Monday, 10 October 2011

Prospect Brew Day

With the beer and food festival this month, we wanted to brew our own beer to bring to the event. I rang Patsy from Prospect brewery in Standish and discussed the idea. This brewery are never shy of trying different styles and agreed to try a new beer for the festival. So the idea was born and on 10th October, the beer was brewed.

Camper Van Beethoven
Not only did we want a signature beer, we wanted to be there along the process of brewing it as well. So early Monday morning I fired up the ever reliable Beethoven and drove to an industrial estate in Standish.

The mash tin

My knowledge of brewing is almost zero, all I know is it creates beer, so I had a lot to learn. The process is started by adding hot water (liquor) to malted barley and wheat in a large metal tanker called a mash tin. This process produces the sugars that will eventually become alcohol. With the maltiness of the barley, it smelt like a cup of Horlicks. With all the sugars extracted, this liquor is filtered into a whirlpool (or keep safe) which removes any other proteins.

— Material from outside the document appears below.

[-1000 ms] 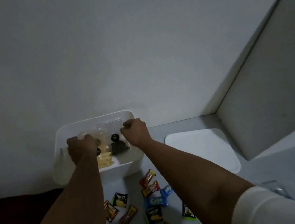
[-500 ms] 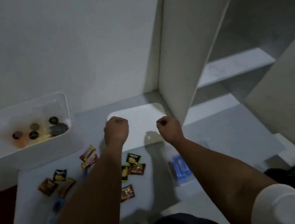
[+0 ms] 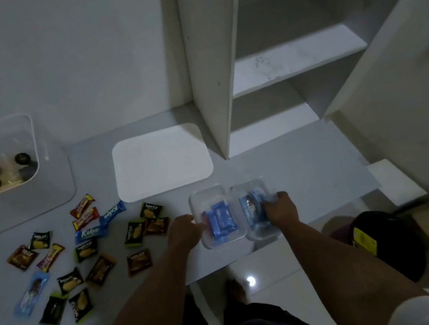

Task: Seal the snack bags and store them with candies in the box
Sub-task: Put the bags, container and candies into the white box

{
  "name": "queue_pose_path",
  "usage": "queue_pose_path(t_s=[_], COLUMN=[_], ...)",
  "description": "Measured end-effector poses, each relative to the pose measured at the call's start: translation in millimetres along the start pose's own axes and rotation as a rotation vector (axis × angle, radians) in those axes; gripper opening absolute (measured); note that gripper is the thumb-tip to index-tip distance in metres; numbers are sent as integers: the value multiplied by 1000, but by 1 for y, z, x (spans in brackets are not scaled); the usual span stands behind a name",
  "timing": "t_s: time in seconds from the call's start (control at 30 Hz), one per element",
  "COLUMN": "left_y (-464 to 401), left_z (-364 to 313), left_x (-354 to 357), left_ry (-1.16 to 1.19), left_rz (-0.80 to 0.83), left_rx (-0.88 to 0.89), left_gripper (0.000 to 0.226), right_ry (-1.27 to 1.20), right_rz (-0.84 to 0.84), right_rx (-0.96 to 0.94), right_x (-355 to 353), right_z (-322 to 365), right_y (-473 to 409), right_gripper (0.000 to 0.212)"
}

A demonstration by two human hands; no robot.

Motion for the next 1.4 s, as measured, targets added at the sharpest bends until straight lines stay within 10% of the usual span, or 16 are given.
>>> queue_pose_path(t_s=[0.27, 0.8, 1.0, 1.4], left_y=[9, 10, 6, 38], left_z=[-17, -19, -6, -41], left_x=[-4, -4, -9, -178], left_ry=[191, 489, 485, 713], left_rz=[14, -25, 31, -225], left_rx=[-114, -207, -149, 56], left_gripper=[30, 57, 40, 47], right_ry=[-155, 69, 133, 75], right_rz=[-49, 335, 407, 392], right_rx=[-116, -224, -208, -531], right_x=[-45, 29, 24, 70], right_z=[15, 51, 54, 197], right_y=[-40, 31, 54, 119], right_gripper=[3, 12, 62, 32])
Point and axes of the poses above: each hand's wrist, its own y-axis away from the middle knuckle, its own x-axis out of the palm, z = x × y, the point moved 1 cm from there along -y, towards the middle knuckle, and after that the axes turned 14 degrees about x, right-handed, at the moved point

The next stage is the boiling. This is done in another metal vessel called a copper. The liquor and malt (called a wort) is brought to the boil at which point the hops are added. The hops give the beer it's bitterness and adds more flavour. The 3 different hops (Amarillo, Centennial and Stella) are added at different intervals, so the flavours travel.

Adding hops
The copper
Then came our next ingredient, not usually used in brewing, basil. The idea was to produce a citrusy, strong IPA with a hint of basil in the after taste. When all the flavours had been extracted from the hops, the wort is then passed to the fermenting tank. This was one of Prospect's original tanks and was featured in Oz Clarke's and James May's programme :
At this point it all got a bit technical. Patsy took a sample from the wort to check the gravity (which defines its alcohol content,)the yeast was added and the tank sealed.

Fermenting tank

Adding the yeast
This is then left to ferment for a week, before it is racked (put into barrels) and dry hopped (more hops added at the barreling stage.) At this stage, you taste the wort, it's not a great job, it is very sweet (because the yeast hasn't broken down the sugars yet) and also very bitter (due to the hops), but gives an indication of the finished brew. You could just pick out a slight basil after taste which was what we wanted to achieve.

The final stage was my least favourite, the cleaning. To stop each brew contaminating the next, you had to thoroughly clean the apparatus. This meant, a shovel, a scourer, caustic soda and elbow grease.

Scrubbing the mash tin

Clearing out the used hops

My finished work (I'm quite proud)
This was a really great way to learn about the processes behind beer making, also it was nice to see the birth of our beer. Patsy is a skilled brewer who is passionate about the quality of the product, this is why I picked her for our beer. Although don't think for a minute she let me get away with not working. A lot of skill and hard work goes into each beer brewed and this gave me a better appreciation of this. Best of all I received my wages at the end of the day.